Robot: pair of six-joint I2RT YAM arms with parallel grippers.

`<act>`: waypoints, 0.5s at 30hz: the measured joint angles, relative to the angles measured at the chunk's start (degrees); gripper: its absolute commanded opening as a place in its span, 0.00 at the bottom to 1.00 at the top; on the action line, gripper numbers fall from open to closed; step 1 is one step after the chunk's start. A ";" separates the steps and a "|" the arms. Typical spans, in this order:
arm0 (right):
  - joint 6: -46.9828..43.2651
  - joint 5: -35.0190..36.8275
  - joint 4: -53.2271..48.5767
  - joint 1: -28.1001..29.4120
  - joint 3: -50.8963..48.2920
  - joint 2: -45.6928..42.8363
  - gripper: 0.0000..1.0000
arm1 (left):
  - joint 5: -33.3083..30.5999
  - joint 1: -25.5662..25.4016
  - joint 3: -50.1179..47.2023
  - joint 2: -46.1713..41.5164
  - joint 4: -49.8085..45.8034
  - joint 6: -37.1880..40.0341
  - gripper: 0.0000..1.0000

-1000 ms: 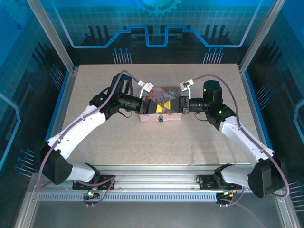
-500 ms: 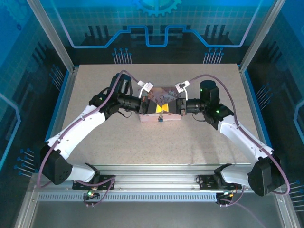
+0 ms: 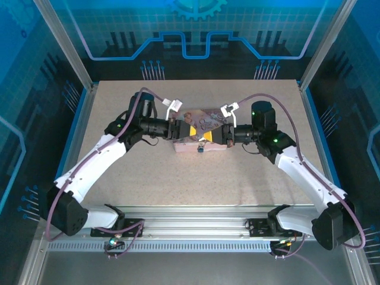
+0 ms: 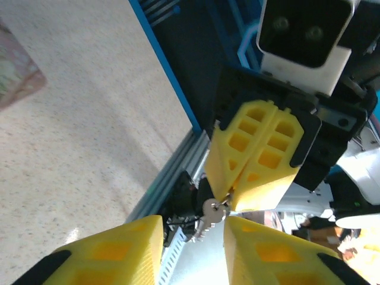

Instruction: Unlock the padlock with the key

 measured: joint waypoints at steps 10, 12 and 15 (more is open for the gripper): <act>-10.86 16.72 -8.76 3.23 0.94 -2.67 0.00 | -6.47 2.16 -4.35 -1.44 2.69 -7.06 0.64; -14.64 23.28 -10.38 5.14 1.79 -3.13 0.00 | -7.72 2.19 -5.27 -1.29 3.63 -9.40 0.67; -21.64 34.91 -10.64 8.96 2.12 -3.69 0.00 | -8.98 2.27 -6.40 -0.59 6.10 -13.31 0.67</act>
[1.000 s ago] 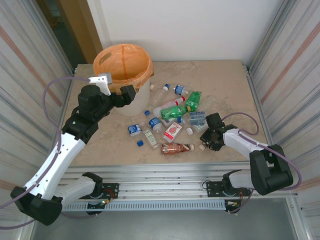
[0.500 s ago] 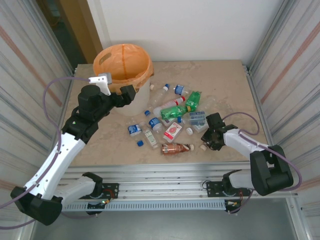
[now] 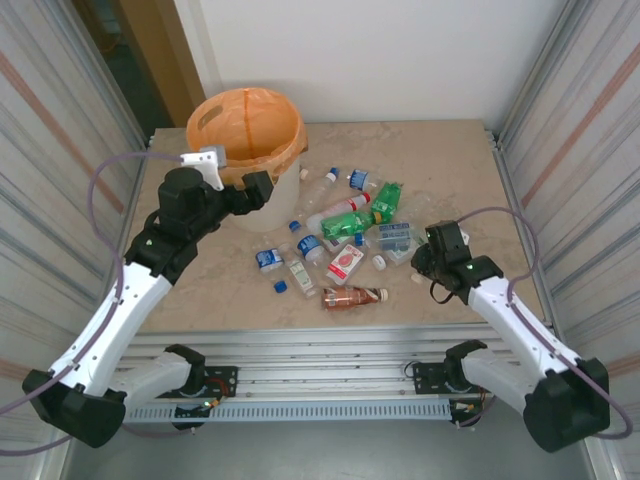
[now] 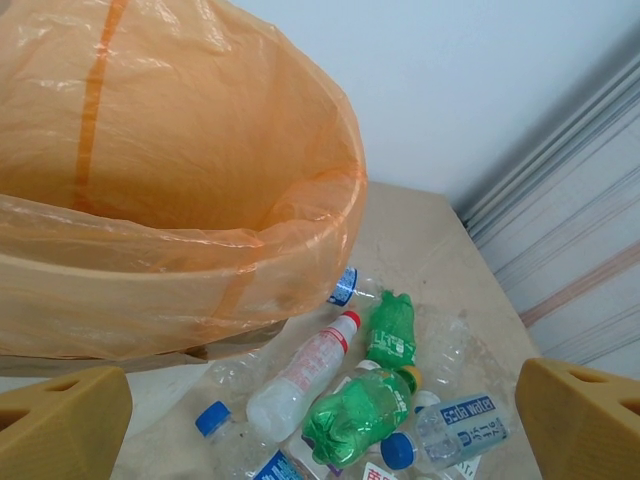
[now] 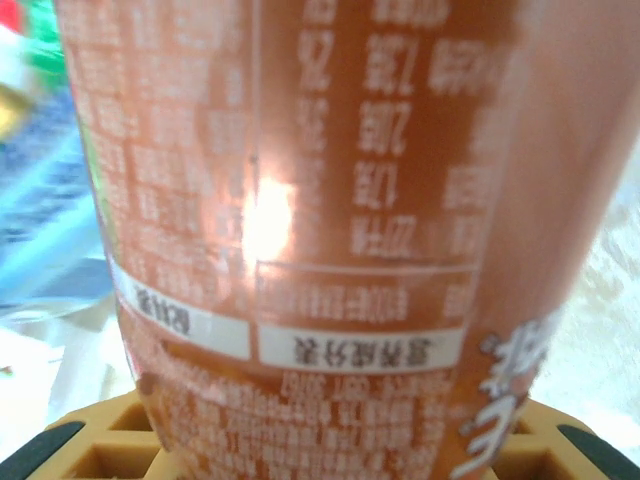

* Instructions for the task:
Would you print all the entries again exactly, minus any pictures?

* The answer:
Robot: pair of six-joint I2RT YAM arms with parallel grippers.

`<act>`: waypoints, 0.5s at 30hz: the measured joint angles, relative to the angles measured at the chunk's start (degrees); gripper: its absolute commanded opening as a place in its span, 0.00 at the bottom to 1.00 at the top; on the action line, gripper numbers fall from open to closed; step 1 is one step after the chunk's start. A ";" separates the steps and a "|" the arms. Typical spans, in this order:
arm0 (right):
  - joint 6: -46.9828..43.2651
  - joint 5: -35.0190..36.8275
  - joint 4: -53.2271..48.5767
  - joint 1: -28.1001..29.4120
  - joint 3: -50.8963..48.2920
  - joint 2: -45.6928..42.8363
  - gripper: 0.0000..1.0000
arm1 (left):
  - joint 5: -33.3083..30.5999
  - joint 1: -25.5662..25.4016
  - joint 3: -50.1179..47.2023
  - joint 2: -46.1713..41.5164
  - joint 4: -49.8085..45.8034
  - joint 6: -37.1880..40.0341
  - gripper: 0.0000..1.0000

-1000 ms: 
-500 ms: 
+0 ms: 
+0 ms: 

Instruction: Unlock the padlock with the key

 measured: joint waypoints at steps 10, 12 and 15 (more is open for the gripper): <act>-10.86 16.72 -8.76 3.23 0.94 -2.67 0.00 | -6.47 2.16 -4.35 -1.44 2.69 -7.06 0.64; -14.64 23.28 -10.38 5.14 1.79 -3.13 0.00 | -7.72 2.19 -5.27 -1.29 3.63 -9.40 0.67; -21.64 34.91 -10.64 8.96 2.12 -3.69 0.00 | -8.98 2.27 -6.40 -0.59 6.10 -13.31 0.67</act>
[1.000 s ago] 
[0.500 s ago] 
[now] 
[now] 
[now] 

This output requires nothing more.